[PROVIDED DATA — start]
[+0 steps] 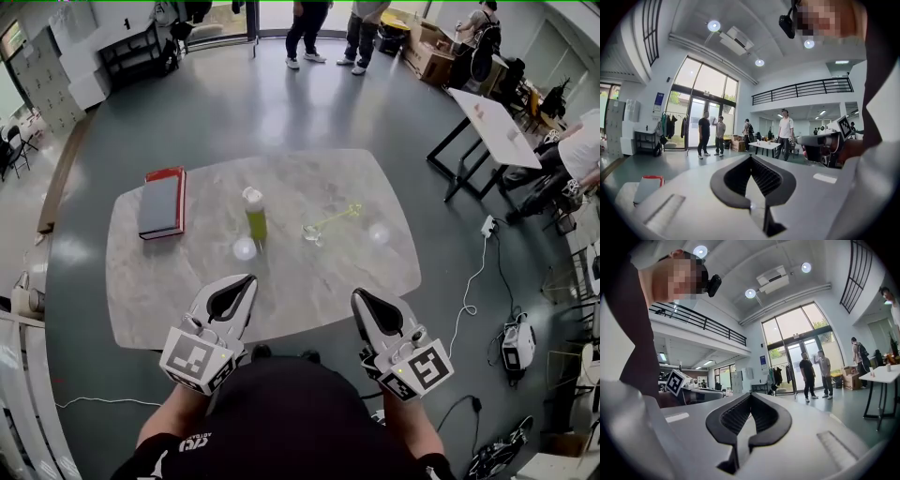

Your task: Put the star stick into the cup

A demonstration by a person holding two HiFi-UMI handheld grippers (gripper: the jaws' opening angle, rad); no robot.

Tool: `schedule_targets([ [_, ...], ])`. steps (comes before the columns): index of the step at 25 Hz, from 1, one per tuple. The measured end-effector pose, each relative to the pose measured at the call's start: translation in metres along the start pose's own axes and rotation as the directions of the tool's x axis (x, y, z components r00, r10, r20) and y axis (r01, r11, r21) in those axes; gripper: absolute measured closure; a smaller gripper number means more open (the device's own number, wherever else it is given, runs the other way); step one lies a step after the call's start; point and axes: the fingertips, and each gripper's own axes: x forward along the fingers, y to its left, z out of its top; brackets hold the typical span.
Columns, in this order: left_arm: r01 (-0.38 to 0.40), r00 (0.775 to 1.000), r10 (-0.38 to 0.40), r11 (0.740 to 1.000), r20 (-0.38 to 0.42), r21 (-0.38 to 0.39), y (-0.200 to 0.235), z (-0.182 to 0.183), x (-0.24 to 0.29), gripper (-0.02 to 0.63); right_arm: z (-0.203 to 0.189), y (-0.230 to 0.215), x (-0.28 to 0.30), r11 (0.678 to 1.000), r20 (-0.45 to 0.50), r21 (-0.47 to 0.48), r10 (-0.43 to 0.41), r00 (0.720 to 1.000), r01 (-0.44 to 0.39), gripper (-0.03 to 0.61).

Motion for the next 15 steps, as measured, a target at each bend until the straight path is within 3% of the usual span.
schedule_targets([
  [8,-0.008,1.0,0.008,1.0,0.0,0.016,0.002,0.005,-0.012,0.612,0.008,0.008,-0.001,0.998,0.014,-0.069,0.014,1.0,-0.013,0.565],
  [15,-0.016,1.0,0.016,1.0,0.001,0.027,0.0,0.0,-0.013,0.612,-0.016,0.002,0.003,0.999,-0.049,-0.036,0.0,0.999,-0.002,0.565],
])
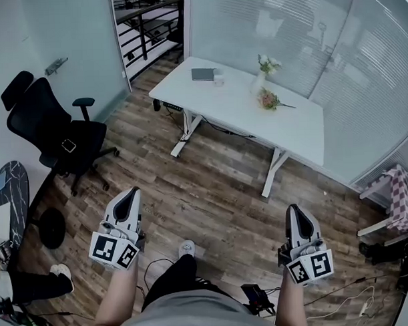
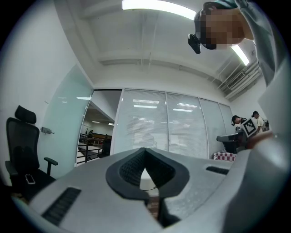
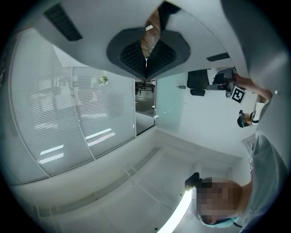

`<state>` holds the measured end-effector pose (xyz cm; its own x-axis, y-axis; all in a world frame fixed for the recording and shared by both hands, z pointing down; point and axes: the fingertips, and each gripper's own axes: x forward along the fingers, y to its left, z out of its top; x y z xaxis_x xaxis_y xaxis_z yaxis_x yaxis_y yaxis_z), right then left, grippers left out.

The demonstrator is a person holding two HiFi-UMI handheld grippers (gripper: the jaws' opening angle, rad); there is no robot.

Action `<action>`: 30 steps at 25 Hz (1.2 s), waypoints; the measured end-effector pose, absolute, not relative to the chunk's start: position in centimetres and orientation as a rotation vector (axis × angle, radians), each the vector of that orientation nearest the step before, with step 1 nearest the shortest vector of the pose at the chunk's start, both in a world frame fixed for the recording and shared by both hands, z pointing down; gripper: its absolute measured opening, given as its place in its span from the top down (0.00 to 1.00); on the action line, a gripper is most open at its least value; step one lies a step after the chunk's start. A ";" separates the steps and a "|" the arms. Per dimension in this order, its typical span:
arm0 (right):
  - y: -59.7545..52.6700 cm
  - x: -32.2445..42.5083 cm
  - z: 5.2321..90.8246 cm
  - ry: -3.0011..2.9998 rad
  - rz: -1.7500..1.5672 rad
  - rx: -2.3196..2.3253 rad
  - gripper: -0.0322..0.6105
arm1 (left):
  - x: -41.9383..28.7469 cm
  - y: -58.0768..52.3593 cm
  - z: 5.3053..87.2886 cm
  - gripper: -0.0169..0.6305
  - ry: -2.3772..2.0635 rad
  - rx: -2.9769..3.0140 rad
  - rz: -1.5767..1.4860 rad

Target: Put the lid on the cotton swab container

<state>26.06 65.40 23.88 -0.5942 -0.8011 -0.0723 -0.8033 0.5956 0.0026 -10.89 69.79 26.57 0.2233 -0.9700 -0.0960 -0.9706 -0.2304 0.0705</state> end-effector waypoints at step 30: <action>46.5 16.6 25.6 2.712 -0.005 -1.421 0.91 | -19.6 48.5 28.0 0.97 1.913 -2.505 0.159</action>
<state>16.57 46.52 25.58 -0.5668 -0.8209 -0.0692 -0.8206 0.5700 -0.0401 -19.65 48.49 28.00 0.2600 -0.9630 -0.0711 -0.9615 -0.2650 0.0726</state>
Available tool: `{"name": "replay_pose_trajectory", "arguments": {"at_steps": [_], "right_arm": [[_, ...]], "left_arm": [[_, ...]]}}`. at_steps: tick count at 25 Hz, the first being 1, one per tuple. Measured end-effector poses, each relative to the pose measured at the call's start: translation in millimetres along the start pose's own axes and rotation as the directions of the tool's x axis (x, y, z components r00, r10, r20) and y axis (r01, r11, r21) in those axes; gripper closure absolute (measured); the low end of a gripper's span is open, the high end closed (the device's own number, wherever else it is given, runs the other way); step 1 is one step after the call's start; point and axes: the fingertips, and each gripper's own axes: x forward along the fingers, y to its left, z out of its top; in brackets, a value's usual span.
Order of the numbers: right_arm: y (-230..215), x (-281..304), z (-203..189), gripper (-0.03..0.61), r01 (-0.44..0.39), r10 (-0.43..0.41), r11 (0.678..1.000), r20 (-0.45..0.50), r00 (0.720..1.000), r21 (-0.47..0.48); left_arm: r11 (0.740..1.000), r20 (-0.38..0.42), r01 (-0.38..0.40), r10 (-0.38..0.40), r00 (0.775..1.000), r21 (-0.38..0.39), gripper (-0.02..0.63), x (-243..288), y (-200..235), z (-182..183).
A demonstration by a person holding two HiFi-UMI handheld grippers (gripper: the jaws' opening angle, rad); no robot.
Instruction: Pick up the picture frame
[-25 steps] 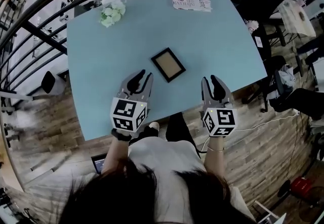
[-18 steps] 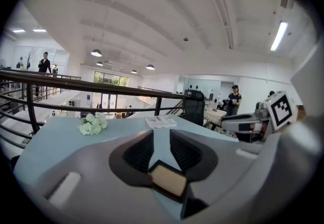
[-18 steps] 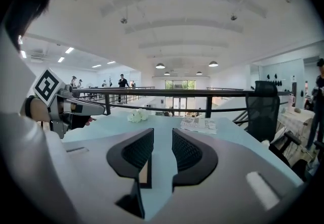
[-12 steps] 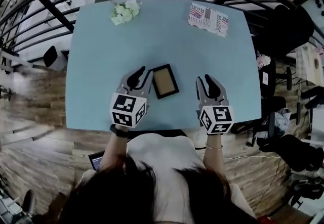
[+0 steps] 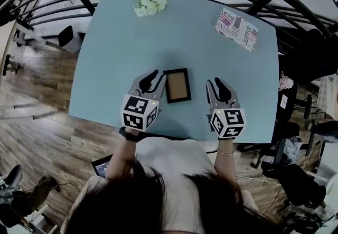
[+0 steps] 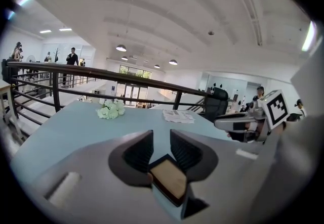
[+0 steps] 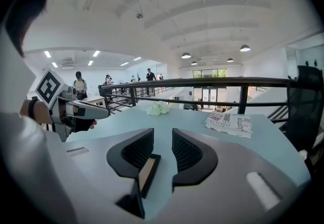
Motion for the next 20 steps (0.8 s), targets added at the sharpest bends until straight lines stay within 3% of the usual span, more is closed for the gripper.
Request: {"name": "replay_pose_trajectory", "arguments": {"at_steps": [12, 20], "right_arm": [[9.6, 29.4, -22.6, 0.489, -0.045, 0.048, 0.999, -0.082, 0.995, 0.029], [19.3, 51.3, -56.6, 0.489, -0.098, 0.108, 0.993, -0.185, 0.977, 0.058]], "left_arm": [[0.997, -0.119, 0.019, -0.027, 0.992, -0.071, 0.508, 19.9, 9.3, -39.3], [0.988, -0.207, 0.019, -0.051, 0.977, -0.156, 0.508, 32.4, 15.2, -75.8]]}}
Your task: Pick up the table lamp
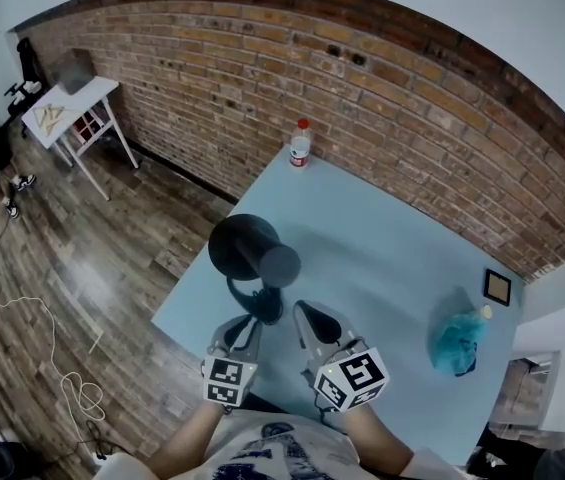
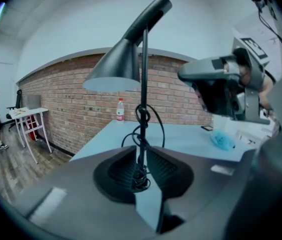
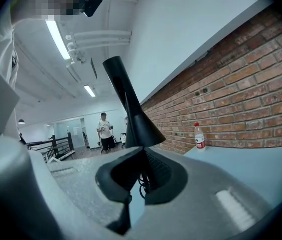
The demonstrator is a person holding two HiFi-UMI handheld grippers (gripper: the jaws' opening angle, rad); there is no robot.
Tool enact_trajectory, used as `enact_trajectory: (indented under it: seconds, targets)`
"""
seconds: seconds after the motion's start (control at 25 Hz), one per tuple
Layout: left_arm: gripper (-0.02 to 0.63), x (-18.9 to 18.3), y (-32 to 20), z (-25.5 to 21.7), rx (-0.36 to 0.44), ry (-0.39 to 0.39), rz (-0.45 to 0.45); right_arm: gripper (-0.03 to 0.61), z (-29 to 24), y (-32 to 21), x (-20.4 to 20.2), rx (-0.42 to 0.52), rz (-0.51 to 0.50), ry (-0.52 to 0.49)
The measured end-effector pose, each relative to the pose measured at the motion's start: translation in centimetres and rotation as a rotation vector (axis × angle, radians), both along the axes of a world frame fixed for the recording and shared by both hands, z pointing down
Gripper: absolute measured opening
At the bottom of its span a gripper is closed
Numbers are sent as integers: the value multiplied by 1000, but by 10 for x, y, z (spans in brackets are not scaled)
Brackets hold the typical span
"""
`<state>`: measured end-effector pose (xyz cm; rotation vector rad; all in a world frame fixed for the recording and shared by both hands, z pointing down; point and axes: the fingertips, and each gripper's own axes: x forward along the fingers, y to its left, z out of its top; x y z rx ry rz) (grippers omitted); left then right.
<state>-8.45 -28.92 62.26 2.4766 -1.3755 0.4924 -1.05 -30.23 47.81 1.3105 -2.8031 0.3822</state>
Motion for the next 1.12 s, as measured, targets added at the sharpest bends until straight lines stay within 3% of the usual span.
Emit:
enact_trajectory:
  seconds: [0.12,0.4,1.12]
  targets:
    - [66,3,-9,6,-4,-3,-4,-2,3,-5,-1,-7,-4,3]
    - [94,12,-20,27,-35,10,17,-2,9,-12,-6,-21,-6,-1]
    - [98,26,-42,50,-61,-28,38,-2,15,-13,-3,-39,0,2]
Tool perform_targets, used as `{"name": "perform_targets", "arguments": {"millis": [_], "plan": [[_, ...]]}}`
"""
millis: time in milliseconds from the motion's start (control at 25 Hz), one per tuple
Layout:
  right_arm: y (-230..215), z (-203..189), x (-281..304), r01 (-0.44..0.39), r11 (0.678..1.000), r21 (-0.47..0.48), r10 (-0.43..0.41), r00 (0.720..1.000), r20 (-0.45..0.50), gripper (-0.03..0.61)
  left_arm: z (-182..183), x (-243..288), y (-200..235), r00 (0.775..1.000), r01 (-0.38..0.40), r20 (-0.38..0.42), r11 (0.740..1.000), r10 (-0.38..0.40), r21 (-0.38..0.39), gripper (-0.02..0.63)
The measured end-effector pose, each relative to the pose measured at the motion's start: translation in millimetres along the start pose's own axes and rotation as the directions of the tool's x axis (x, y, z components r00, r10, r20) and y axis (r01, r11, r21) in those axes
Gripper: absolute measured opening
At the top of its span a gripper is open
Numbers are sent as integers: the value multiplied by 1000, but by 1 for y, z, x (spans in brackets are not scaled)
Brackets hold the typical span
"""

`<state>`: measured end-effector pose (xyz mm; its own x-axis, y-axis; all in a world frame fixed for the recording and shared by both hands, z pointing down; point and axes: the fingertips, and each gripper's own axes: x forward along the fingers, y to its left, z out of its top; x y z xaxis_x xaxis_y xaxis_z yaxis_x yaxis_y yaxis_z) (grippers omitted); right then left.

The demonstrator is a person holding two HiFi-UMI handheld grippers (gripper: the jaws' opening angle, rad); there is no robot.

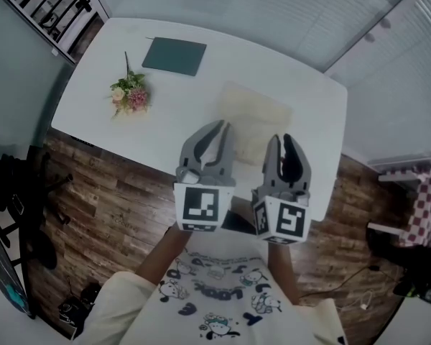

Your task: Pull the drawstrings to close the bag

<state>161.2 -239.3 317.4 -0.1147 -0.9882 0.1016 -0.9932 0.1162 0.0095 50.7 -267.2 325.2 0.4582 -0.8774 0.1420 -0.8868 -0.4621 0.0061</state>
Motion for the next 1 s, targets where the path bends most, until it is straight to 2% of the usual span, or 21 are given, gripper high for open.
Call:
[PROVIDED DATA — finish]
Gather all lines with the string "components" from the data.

_PROBLEM SOLUTION_.
Tool: `schedule_targets([ [_, ...], ])`. steps (comes before the columns): index of the step at 25 Hz, from 1, one per tuple. The measured end-effector pose, each relative to the pose measured at the call's start: translation in metres along the start pose's own axes and rotation as the directions of the tool's x axis (x, y, z components r00, r10, r20) and y axis (r01, r11, r21) in those axes; gripper: absolute measured closure; a smaller gripper number means more open (the device's own number, wherever else it is given, runs the other way); step one lies a step after the call's start; point and axes: the fingertips, and each gripper's own axes: x forward along the fingers, y to its left, z out of its top; brackets hold the typical span.
Available tool: `{"name": "replay_pose_trajectory", "arguments": {"at_steps": [_], "right_arm": [[_, ...]], "left_arm": [[_, ...]]}}`. at_steps: tick count at 25 Hz, the first being 1, one per tuple. Measured end-effector poses, each relative to the pose measured at the call's start: translation in millimetres along the start pose's own axes and rotation as the directions of the tool's x axis (x, y, z components r00, r10, r20) and y axis (r01, r11, r21) in those axes; gripper closure absolute (measured); the low end of a gripper's span is open, the high end closed (the device's own number, wherever else it is given, runs the other way); step 1 is one step after the call's start; point and axes: the fingertips, and each gripper's own axes: x forward along the fingers, y to its left, z out of its top; in brackets, a value's usual span.
The measured end-effector pose, each relative to the pose measured at the motion's start: translation in millimetres along the start pose's own axes and rotation as the directions of the tool's x axis (x, y, z components r00, r10, r20) and y axis (r01, r11, r21) in those axes

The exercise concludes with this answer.